Britain, such a diverse and international country in so many ways but especially when it comes to food, is having a golden moment in respect to fine dining. But it wasn’t always that way. The panel discuss their early experiences with ‘meat and two veg’ and ‘hot pots’, which remain traditional favourites, but today there is so much more.

You only have to walk down any high-street to get a sense of the cultural diversity that makes up the British food scene. The British embrace anything culinary from far-flung places but are now beginning to realise what they’ve had at home all along. With the quality of produce on offer, straightforward British cuisine is very much at ease with itself and doesn’t need to be too convoluted.

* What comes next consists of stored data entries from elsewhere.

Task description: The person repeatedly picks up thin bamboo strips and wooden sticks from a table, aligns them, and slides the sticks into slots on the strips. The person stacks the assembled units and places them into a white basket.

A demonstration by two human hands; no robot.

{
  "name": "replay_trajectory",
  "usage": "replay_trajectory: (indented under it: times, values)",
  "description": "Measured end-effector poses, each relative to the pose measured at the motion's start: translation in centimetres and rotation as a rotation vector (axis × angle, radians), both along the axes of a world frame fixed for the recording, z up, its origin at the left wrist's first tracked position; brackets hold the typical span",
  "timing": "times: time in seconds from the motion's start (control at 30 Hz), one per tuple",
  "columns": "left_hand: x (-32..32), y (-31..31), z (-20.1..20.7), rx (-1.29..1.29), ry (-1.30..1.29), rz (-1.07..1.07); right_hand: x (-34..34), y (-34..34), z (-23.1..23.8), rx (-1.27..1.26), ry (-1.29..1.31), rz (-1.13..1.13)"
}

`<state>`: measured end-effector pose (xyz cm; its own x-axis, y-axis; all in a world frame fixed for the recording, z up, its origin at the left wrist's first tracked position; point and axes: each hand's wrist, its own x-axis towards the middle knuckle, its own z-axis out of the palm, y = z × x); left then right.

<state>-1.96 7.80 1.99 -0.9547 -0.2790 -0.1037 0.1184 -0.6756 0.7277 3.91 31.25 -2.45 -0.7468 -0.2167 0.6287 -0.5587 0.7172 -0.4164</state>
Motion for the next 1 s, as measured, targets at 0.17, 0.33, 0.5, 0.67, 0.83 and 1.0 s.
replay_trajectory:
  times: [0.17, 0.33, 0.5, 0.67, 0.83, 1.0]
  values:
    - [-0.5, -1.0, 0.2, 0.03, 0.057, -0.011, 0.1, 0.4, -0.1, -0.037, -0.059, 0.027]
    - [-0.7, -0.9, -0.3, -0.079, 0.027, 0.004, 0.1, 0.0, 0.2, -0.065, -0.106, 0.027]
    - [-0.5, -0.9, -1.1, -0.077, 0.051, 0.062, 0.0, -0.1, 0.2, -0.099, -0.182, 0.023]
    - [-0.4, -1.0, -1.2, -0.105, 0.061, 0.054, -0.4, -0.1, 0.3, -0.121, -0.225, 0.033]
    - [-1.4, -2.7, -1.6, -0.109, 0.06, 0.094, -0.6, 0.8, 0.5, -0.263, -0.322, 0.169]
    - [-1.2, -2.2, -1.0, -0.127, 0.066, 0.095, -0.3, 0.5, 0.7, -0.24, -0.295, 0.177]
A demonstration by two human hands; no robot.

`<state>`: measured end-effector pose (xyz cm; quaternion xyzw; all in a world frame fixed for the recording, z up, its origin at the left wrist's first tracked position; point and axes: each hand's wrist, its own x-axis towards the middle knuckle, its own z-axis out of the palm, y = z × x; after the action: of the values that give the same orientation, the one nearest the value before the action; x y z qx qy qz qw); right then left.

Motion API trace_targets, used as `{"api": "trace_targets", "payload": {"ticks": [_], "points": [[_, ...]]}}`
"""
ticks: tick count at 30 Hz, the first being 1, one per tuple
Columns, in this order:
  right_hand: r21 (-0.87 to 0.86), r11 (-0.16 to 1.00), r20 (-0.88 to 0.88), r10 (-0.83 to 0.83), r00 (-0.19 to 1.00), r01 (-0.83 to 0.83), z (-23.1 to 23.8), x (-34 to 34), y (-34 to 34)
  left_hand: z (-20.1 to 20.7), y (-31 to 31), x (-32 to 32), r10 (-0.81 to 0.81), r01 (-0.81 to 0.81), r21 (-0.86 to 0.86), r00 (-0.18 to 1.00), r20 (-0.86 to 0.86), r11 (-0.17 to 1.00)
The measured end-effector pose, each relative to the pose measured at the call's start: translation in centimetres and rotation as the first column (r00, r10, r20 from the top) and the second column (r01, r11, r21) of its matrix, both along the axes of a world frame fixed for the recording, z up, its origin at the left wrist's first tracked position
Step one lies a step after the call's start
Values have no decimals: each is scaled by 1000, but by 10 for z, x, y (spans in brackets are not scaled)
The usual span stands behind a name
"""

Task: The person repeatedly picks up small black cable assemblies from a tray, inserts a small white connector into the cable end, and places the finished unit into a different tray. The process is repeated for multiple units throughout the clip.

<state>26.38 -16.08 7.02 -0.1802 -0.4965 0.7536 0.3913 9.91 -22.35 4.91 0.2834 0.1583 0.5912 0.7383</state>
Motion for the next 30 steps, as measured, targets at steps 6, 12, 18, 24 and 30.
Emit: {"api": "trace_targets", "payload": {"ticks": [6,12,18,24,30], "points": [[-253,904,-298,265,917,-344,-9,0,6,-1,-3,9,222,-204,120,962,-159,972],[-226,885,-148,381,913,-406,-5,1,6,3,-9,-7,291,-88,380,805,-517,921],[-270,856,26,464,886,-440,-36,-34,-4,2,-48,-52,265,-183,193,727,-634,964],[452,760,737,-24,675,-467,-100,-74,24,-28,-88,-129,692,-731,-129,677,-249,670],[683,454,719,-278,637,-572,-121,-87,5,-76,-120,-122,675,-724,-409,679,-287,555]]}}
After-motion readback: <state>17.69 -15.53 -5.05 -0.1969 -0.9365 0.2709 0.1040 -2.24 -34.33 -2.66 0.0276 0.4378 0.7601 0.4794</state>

Unlike Danish cooking says British born Paul Cunningham chef at the two Michelin star Henne Kirkeby Kro on the west coast of Denmark. “There’s something so desperately desperate about Nordic cuisine”. British cuisine, however, has been on its own journey and Cunningham references the late great Keith Floyd as an early “fire starter” in British cuisine.

Clare Smyth of two Michelin star Core in London is very clear that Core is a British restaurant. Her training is French and that will always inform her techniques, but there was no way she could cook anything other than British. “There was no way I could cook Japanese food or Nordic food because I have to have roots to that or connections to that,” she says.

“We, as chefs, as creatives, who’ve got technique and have travelled a bit can elevate those humble ingredients and take little bits of our own culture, tongue-in-cheek, have a bit of fun with it and create something beautiful from it. British food isn’t as stereotyped as that, I don’t think”.

What does Brexit mean for British food?

“I’m going to be kicked out of Denmark,” jokes Cunningham. “I’m going to open a tea shop in Cornwall.”

Clare Smyth is very calm about the whole thing. “It will be fine”, she says. “Just look at the ingredients we have they are just brilliant. We have the best fish and shellfish in the world… the people we work with in Britain are brilliant and we can get whatever we want.”